Long version: building skylighting package on Debian Linux with ghc 8.0.2 and --enable-split-objs, produces around 150000 object files for non-profiling build (with profiling enabled, it's double than that). These object files are produced reasonably fast, but then Cabal takes a long time to combine them together into an .a archive. In order to do that, Cabal splits all 150000 object files into chunks of around 300 each and then calls ar qc target.a file1.o file2.o ... file330.o command for each chunk, which incrementally updates the archive. This process takes time comparable with time needed to produce all the object files (if not more), not in the least because at each invocation the ar utility must read the current archive, append 300 new files to it and then write it back, which is pretty much quadratic complexity! Looking at process manager it seems to be the case indeed because each successive ar invocation uses around 5 Mb more memory that previous one. If you throw in slow spinning hdd that object files and target archive are located on, the whole process takes really long time to complete.

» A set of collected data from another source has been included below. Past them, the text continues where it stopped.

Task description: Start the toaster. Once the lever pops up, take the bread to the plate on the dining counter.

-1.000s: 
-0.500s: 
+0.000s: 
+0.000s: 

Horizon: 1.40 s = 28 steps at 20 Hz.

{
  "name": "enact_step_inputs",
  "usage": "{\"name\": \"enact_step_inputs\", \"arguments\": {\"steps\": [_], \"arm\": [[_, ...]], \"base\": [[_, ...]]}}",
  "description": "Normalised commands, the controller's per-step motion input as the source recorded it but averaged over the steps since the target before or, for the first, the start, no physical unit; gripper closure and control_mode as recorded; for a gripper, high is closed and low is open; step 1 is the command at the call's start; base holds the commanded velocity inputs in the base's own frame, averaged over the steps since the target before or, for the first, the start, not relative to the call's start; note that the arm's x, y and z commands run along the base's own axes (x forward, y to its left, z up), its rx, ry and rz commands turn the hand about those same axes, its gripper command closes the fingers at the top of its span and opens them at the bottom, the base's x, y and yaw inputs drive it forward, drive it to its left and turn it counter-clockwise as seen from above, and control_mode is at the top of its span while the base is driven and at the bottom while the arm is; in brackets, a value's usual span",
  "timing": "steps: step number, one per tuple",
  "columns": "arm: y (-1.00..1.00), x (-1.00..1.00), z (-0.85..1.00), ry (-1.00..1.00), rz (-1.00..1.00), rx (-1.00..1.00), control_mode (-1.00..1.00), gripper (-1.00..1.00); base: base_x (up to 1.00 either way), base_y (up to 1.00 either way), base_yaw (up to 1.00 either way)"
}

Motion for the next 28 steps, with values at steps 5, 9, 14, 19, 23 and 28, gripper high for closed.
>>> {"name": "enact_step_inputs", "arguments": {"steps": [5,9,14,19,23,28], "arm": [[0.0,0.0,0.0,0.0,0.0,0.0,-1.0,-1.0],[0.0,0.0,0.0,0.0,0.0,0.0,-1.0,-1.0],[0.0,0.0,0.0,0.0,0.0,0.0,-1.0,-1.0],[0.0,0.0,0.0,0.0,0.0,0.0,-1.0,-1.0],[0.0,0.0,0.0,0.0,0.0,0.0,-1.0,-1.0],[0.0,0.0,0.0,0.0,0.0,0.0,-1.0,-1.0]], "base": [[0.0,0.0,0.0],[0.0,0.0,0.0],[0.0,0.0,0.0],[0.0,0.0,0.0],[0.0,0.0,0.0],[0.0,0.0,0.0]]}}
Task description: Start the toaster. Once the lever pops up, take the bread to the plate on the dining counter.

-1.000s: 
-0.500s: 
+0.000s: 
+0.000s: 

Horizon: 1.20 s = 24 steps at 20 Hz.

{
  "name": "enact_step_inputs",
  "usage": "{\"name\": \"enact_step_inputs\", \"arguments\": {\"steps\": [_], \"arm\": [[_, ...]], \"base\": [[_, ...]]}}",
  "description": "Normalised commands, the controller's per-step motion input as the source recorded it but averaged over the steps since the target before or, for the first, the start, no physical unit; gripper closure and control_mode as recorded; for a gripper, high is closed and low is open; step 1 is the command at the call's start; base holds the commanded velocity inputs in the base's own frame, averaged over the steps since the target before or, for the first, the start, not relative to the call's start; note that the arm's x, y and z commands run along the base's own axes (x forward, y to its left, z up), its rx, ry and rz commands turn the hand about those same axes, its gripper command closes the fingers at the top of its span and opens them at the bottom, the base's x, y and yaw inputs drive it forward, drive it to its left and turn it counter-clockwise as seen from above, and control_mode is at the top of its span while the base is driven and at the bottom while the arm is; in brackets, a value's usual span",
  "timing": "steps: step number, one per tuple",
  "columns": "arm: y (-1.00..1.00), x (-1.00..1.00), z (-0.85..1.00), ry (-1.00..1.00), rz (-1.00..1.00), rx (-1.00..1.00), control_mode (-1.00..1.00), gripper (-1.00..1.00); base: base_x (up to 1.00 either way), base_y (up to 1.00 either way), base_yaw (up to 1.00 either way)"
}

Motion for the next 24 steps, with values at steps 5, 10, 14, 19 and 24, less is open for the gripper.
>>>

It seems possible to avoid the overhead of chunking and significantly speed up production of the .a archive by using only one ar invocation and passing all object files in one go. Surely, all 150000 object files would not fit on the command line, but fortunately the ar tool supports @file options, which Cabal could use to pass all the object files.

Also, I think this way of passing object files should become the default one because ar seems to have this option for quite some time already, so it should work well with reasonable amount of previous versions of ghc and binutils, while still older versions can fall back to current mechanism. I managed to google ar man page from 2007 that claims to support @file option already: http://www.thelinuxblog.com/linux-man-pages/1/ar, which should cover all ghcs down to 6.12. I'm not sure about older versions though.

So, the question is: is ar invocation with @file argument is a reasonable thing to add to Cabal-the-library?

The text was updated successfully, but these errors were encountered:

23Skidoo · 2017-06-04T09:41:23Z

Yep, using response files for this makes sense. I suggest keeping the old code path and adding a version check. We can dig the binutils repo history to find the precise version number in which response file support was added. I'm also not sure that BSD/macOS ar supports response files at all, we'll probably have to stick to the old code path on those platforms. Also we should find the commit in which command line splitting was added to Cabal and check that there are no additional reasons to do things that way besides the length limit. If you're going to implement this, please also add a test case.

hvr · 2017-06-04T14:45:15Z

...there's a reason that ghc --info records (since GHC 7.2) the information

 ,("ar supports at file","YES")

In general you can't assume that any of the C toolchain tools supports response files, and I know of at least one platform where neither of the official tools support response files...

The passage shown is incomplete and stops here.